Her response: “There’s got to be something else.”

Stokes, after a few moments of shaking his head in remorse, stood up and, as if a light bulb flashed above his head, and said, “There’s one more thing I can try.” He hooked up Mark, a former defensive lineman, to not one but two, defibrillators, like jumping off a heavy-duty pickup.

“My heart started to beat again, but very faintly,” said Mark.

He needed more heavy-duty help, and after 19 hospitals in four states declined to assist him, Lakeview Hospital in Covington, a Trauma One medical center, agreed to take him. Yet, speedy delivery — faster than an ambulance — was needed. Helivacs were grounded because of a bad winter storm. A search for emergency planes finally found one in Missouri, which landed at the Natchitoches airport. When Mark got to the airport, he coded and came back; got on the plane with Lanie, coded and came back.

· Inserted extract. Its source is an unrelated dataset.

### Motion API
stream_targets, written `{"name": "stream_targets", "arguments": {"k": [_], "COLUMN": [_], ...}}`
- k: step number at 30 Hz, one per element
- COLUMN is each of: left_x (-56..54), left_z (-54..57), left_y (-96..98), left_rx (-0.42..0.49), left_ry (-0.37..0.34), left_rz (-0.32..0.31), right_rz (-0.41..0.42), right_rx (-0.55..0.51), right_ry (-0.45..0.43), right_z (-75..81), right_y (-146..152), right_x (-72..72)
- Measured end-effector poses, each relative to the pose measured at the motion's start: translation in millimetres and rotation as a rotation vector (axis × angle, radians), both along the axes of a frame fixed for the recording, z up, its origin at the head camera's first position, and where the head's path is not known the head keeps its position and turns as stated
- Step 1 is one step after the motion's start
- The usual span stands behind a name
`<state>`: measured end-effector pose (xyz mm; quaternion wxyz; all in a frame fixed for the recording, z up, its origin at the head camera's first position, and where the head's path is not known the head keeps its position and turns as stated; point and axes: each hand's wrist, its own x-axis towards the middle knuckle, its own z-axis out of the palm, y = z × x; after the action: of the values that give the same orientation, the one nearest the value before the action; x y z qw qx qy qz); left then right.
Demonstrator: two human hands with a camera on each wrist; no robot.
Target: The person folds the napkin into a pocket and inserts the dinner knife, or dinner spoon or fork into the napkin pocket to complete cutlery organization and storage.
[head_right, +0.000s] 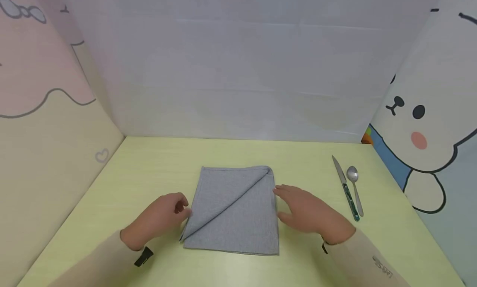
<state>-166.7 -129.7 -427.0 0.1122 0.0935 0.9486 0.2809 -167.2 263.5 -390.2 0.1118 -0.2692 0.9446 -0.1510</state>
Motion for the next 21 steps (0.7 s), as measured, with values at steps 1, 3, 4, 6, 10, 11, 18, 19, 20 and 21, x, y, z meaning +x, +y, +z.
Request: {"name": "stream_targets", "arguments": {"k": [1, 3, 4, 6, 10, 11, 18, 19, 20, 21], "left_x": [5.3, 14.8, 19.0, 26.9, 40.5, 43.2, 55.9, 56.8, 57.5, 58.0], "left_z": [-0.2, -0.9, -1.6, -3.3, -8.9, -10.6, -18.5, -19.2, -19.8, -20.3], "left_y": [-1.5, -4.1, -5.2, -6.6, -6.6, -6.1, 0.8, 1.6, 2.3, 2.7], "left_rx": [0.002, 0.000, -0.003, -0.007, -0.013, -0.014, 0.005, 0.003, -0.003, -0.009], "left_ry": [-0.003, -0.019, -0.028, -0.045, -0.064, -0.064, -0.020, -0.011, -0.002, 0.006], "left_rz": [0.006, 0.022, 0.027, 0.033, 0.017, 0.008, -0.056, -0.059, -0.064, -0.066], "right_rz": [-0.021, -0.066, -0.090, -0.148, -0.275, -0.303, -0.432, -0.438, -0.437, -0.432], "right_rx": [-0.014, -0.044, -0.055, -0.078, -0.147, -0.170, -0.391, -0.413, -0.428, -0.438], "right_ry": [0.000, -0.015, -0.020, -0.051, -0.124, -0.146, -0.413, -0.452, -0.483, -0.507], "right_z": [-0.9, -3.6, -5.5, -9.3, -20.0, -22.5, -37.6, -40.1, -42.3, -44.7], "right_y": [-1.4, -4.5, -6.0, -8.6, -9.3, -9.0, -9.7, -9.6, -9.1, -8.4], "right_x": [-8.9, -27.6, -37.2, -56.4, -92.5, -100.0, -133.5, -136.2, -138.3, -140.3]}}
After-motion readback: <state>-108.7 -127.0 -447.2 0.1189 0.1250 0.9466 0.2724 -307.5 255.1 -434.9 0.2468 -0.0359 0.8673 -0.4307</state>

Just as the pilot was ready to take off, he got a message that all plane flights were being grounded because of the bad storm. He said, “I have no choice; if I don’t go, he dies.” He took off at 6 p.m., seven hours after Mark’s attack in the sacristy. Needless to say, it was a flight out of hell but they landed in Hammond, close enough to get him to Covington by ambulance.

There, Dr. Bruce Ennis, a cardiology specialist, greeted Lanie with news that he was going to try the only thing he could do to try to save her husband’s life — inserting an impella, a tiny but potent heart pump, into his chest to help the blood flow and give his weary heart a rest.

She agreed. Then he gave two warnings.

The first: “It’s a million-to-one odds he’ll ever open his eyes again.”

She said, “Do it.”

The second: “It’s a billion-to-one odds that he’ll have any cognitive ability again.”

She said: “Do it.”

On the fifth day on the machine — two more days than the usual max — his heart started beating again on its own. Each one on his medical team, he said, was wearing a cross.

The saga continued with twists and turns, hills and valleys, but the upshot is he went back to work that April.

Remember the class Mark gave just before his attack? A woman in that class told him, “I’ll never forget what you taught about that day. You taught about how God puts people, places and things in your life when you need them, and he puts people, places, things in your life when they need you.”

“God,” said Dr. Stokes, “uses us in ways we don’t realize.”

And remember the date of Mark’s attack, January 6? Thinking about it a year later, he thought, “The Feast of the Epiphany!”

“My Magi,” he said, “were there that day!”